**Given material:**
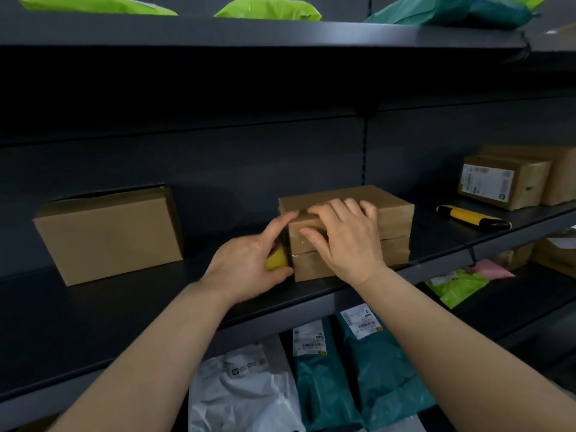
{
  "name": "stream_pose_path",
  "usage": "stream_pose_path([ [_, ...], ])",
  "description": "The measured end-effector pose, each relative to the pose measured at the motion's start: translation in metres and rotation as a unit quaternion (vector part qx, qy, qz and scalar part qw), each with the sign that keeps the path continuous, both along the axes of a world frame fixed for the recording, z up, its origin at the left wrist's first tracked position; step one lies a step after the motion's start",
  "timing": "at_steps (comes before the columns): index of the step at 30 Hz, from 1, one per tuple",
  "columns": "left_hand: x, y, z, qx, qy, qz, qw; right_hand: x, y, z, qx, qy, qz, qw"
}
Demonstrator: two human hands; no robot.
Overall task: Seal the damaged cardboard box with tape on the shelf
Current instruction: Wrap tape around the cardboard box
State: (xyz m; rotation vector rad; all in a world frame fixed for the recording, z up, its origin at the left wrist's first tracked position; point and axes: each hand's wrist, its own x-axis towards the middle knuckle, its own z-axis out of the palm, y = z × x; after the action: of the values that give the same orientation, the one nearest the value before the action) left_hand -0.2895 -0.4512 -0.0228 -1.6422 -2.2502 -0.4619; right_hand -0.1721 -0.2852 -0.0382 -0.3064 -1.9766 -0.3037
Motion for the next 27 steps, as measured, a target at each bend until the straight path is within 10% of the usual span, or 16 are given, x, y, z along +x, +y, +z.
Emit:
stream_pose_path([
  [5,-0.001,0.011,0.002,0.011,-0.077,-0.02,0.997,0.027,0.024,-0.004,-0.058,-0.096,-0.044,0.993],
  [15,-0.006,0.016,0.004,0.022,-0.104,-0.033,0.994,0.072,0.065,-0.007,-0.426,0.029,0.161,0.89],
  [25,-0.002,0.015,0.005,0.02,-0.141,-0.022,0.99,0.089,0.088,-0.022,-0.65,0.166,0.376,0.64],
  [27,-0.001,0.016,0.005,0.025,-0.141,-0.02,0.989,0.086,0.072,-0.014,-0.628,0.227,0.233,0.707],
])
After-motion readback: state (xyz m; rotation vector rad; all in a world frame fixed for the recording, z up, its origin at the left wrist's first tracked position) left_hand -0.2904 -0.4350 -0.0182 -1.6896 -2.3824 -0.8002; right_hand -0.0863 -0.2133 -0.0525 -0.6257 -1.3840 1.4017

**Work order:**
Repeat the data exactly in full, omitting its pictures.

**Exercise solution:**
{
  "name": "stream_pose_path",
  "usage": "stream_pose_path([ [_, ...], ])",
  "description": "The measured end-effector pose, each relative to the pose measured at the motion's start: translation in metres and rotation as a unit quaternion (vector part qx, qy, qz and scalar part qw), each with the sign that keeps the path continuous, both along the axes of a world frame fixed for the recording, z up, its origin at the left wrist's first tracked position; step one lies a step after the motion's start",
  "timing": "at_steps (comes before the columns): index of the step at 30 Hz, from 1, one per tuple",
  "columns": "left_hand: x, y, z, qx, qy, qz, qw; right_hand: x, y, z, qx, qy, qz, qw"
}
Demonstrator: two human hands; no robot.
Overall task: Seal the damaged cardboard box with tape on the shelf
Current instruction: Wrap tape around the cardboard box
State: (xyz m; rotation vector rad; all in a world frame fixed for the recording, z up, its origin at the left wrist's first tracked position; point and axes: each hand's wrist, its own x-axis towards the middle knuckle, its own z-axis out of the palm, y = z × x; after the action: of the values that give the same orientation, the one nearest the value before the action) left_hand -0.2895 -0.4512 -0.0228 -1.6422 -2.2502 -0.4619; right_hand -0.1721 -0.2852 -0.0382 -0.3064 -1.9766 -0.3037
Motion for the next 27 steps, as measured, a target at each bend until the straight path is within 10% of the usual span, or 16 are given, x, y, z along +x, +y, +z.
Emit:
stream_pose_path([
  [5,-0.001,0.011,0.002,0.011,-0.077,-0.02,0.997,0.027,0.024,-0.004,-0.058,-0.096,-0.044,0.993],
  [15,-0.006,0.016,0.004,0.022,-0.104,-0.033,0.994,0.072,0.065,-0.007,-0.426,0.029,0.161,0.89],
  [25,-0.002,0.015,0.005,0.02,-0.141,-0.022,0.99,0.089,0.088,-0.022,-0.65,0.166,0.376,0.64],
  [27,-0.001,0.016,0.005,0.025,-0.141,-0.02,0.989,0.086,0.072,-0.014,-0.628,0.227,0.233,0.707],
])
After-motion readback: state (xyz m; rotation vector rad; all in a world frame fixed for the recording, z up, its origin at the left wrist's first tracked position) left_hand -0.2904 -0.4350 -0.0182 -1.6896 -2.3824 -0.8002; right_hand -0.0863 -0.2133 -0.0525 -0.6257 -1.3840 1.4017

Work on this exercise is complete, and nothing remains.